Commentary

Kosovo Is America’s War, America’s Pain

By Jonathan Clarke
This article appeared in the Los Angeles Times on May 21, 1999.

A visitor to London today makes a remarkable discovery about the events in Kosovo. Far from being “Madeleine’s war,” as suggested by many American observers, the British media present the war as an almost exclusively British affair, with responsibility for strategy firmly located in Downing Street. Prime Minister Tony Blair wins huzzahs for his fulminating calls for “his generation” to stand up to tyranny.
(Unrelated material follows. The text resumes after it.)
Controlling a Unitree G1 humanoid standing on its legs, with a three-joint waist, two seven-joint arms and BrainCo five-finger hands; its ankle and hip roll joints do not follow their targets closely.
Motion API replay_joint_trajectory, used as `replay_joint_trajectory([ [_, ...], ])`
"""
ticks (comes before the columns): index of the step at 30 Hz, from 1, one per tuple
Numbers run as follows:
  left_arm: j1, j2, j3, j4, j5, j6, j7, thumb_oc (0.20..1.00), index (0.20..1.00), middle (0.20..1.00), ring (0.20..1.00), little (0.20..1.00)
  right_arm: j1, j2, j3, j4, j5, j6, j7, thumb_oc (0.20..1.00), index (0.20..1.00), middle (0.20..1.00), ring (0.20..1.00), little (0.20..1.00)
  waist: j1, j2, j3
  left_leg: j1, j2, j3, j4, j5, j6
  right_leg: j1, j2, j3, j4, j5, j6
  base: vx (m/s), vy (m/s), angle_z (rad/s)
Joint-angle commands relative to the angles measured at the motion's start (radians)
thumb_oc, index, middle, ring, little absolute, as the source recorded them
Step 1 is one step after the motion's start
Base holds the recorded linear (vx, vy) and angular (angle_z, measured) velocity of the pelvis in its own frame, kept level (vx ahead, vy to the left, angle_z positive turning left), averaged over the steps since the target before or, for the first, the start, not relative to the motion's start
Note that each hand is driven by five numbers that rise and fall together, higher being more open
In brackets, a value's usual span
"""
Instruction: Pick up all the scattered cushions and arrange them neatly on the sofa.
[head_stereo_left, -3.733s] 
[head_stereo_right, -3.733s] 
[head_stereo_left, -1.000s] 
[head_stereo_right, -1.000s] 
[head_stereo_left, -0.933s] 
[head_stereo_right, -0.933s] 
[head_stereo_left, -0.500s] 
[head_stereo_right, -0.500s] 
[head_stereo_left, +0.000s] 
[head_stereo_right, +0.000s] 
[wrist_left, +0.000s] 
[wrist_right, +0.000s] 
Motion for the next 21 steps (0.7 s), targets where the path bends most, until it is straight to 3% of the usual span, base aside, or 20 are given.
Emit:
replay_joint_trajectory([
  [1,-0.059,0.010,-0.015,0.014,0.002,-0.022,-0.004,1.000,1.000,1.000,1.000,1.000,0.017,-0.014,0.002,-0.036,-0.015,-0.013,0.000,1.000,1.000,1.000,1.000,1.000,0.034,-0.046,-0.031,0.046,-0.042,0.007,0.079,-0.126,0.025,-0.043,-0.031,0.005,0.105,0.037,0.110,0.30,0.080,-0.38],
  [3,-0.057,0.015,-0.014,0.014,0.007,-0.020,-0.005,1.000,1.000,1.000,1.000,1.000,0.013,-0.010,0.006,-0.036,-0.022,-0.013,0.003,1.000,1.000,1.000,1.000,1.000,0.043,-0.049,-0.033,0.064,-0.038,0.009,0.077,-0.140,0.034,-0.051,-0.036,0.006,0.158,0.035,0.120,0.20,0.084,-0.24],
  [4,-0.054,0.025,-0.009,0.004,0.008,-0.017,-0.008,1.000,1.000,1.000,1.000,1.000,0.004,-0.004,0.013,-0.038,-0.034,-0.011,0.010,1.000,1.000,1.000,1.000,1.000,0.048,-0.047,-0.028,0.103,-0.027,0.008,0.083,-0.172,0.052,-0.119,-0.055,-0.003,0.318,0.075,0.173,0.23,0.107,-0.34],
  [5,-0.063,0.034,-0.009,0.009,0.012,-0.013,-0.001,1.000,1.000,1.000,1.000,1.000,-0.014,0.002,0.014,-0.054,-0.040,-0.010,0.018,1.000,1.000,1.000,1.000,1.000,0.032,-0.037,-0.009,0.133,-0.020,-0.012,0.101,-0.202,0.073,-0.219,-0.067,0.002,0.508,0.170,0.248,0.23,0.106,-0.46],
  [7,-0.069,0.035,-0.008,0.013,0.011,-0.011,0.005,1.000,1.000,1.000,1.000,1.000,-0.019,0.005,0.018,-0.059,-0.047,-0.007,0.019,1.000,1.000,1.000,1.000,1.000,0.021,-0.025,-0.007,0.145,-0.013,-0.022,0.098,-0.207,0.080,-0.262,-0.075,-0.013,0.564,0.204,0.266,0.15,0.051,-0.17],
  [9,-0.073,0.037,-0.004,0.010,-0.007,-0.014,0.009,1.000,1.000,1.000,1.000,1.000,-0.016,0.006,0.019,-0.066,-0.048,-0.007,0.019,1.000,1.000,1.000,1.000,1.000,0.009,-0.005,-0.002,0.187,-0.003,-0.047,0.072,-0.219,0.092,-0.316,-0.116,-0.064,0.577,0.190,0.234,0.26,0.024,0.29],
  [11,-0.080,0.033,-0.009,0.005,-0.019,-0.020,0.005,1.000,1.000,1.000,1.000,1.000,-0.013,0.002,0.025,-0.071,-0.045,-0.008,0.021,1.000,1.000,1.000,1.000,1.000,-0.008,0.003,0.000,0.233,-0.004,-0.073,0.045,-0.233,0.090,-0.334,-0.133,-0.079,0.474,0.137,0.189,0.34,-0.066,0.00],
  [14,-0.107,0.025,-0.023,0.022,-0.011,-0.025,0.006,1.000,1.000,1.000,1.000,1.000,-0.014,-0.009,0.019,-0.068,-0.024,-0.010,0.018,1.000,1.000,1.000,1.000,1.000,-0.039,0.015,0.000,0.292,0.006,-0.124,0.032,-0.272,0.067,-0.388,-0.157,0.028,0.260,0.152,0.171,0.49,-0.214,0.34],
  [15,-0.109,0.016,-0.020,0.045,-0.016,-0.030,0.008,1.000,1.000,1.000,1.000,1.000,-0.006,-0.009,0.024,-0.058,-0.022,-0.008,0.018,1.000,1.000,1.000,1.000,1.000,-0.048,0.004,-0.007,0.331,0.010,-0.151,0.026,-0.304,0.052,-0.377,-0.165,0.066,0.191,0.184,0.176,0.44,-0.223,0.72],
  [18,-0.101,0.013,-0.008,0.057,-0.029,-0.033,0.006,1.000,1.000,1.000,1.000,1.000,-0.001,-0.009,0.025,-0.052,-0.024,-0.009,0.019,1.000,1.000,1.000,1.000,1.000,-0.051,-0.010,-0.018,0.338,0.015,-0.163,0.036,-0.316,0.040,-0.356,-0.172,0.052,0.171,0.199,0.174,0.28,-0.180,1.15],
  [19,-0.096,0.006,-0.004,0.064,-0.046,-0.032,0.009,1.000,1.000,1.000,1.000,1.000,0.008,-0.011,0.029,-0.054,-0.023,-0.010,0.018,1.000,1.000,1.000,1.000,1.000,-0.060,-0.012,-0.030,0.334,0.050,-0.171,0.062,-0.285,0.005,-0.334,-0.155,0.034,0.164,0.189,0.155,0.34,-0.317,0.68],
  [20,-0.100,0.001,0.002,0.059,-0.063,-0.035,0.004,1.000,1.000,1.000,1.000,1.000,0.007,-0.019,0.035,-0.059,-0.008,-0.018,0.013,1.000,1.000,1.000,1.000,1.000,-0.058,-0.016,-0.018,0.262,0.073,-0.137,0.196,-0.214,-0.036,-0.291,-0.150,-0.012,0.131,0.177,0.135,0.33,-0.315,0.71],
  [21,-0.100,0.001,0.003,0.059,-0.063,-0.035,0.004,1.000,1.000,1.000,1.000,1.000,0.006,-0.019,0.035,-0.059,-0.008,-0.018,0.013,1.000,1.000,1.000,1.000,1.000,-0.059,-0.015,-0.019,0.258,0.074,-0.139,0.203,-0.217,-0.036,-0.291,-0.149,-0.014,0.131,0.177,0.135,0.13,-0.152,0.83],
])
The reality, of course, is very different.

As shown by historian Niall Ferguson in his new book, Pity of War, World War I was the last European war in which the Europeans put more men into the field and deployed greater financial assets than the United States. In Kosovo there are fewer than 50 British aircraft in theater. Without the U.S., the British and wider European ability to deliver a punch is nil.

The imbalance on military inputs is an open scandal. What is less noticed is that the actual and potential downsides of the Kosovo operation accrue disproportionately to the U.S. This is because, unlike the United States, Europe no longer has global strategic interests. Take China, for example, in the wake of the bombing of the Chinese Embassy in Belgrade. Now that there are virtually no European forces in Asia, Europe’s relationship with China is confined to commerce. What is important to Europe is how many shirts, tractors or power stations can it sell to what by the mid-21st century will be the world’s largest economy. Whether China is politically pro- or anti-European makes little difference for this basic traffic in goods. As a European, therefore, NATO Secretary-General Javier Solana can content himself with an apology for NATO’s mistakes and think nothing more of it.

The situation for the U.S. could not be more different. Of course, the U.S. also has a pressing interest in trade with China, but its interests extend far beyond this. As what former National Security Advisor Zbigniew Brzezinski has called the “balancer of the last resort in Eurasia,” the U.S. has a vital stake in how it is perceived in China. If the Chinese authorities adopt a strategically benign view of the U.S. and its intentions, then the way is open to peaceful resolution of such potential conflicts as Taiwan and the South China Sea. If they take the opposite view, then not only will these problems become more acute, but there are plenty of other ways for China to extract a price from the United States. Intensification of nuclear cooperation with Pakistan or North Korea, mischief-making in Indonesia, strategic cooperation with Russia, an anti-U.S. rapprochement with India—the Chinese are subtle strategists who plan for the long term. All these possibilities are open to them. And all would be very damaging to U.S. interests.

The same is true of Russia. Despite the current fashion in Washington to scoff at Russia’s financial hard times and thus to deride Russian retaliation capabilities, there are several pressure points available to Russia. Caspian oil, defense technology cooperation with Iran, assistance to the Kurds in Turkey, fanning the flames of nationalism in eastern Ukraine and the Baltic republics—the list is not insignificant. Finally, if the Russians conclude en masse that America’s word cannot be trusted, then Europe may be headed for a new Cold War. Good friends of the U.S., such as Russian reformer Anatoly B. Chubais, have warned of a growing wave of anti-Americanism in Russia.

Which brings us back to our entry point. Advocates and opponents of the Kosovo war can agree that, for every day that the war continues and the mistakes multiply, the geostrategic damage to the U.S. grows exponentially. The hemorrhage to the United States’ moral credibility is palpable. The war party disregards this wider damage and focuses narrowly on Kosovo, arguing that, despite all the mistakes, now is the time to “stay the course.” This is the message borne by British Foreign Minister Robin Cook in his visit to Washington. But American decision-makers need to remember that while the European interest is provincial, theirs is global. If Blair and company feel so strongly about Kosovo, let them take the lead.

The U.S. cannot afford a “win” in Kosovo that sows the seeds of new geostrategic conflicts a few years down the road—particularly as it is sure that these conflicts will be fought exclusively by the United States.

Jonathan Clarke, a former member of the British diplomatic service, is an adjunct scholar at the Cato Institute.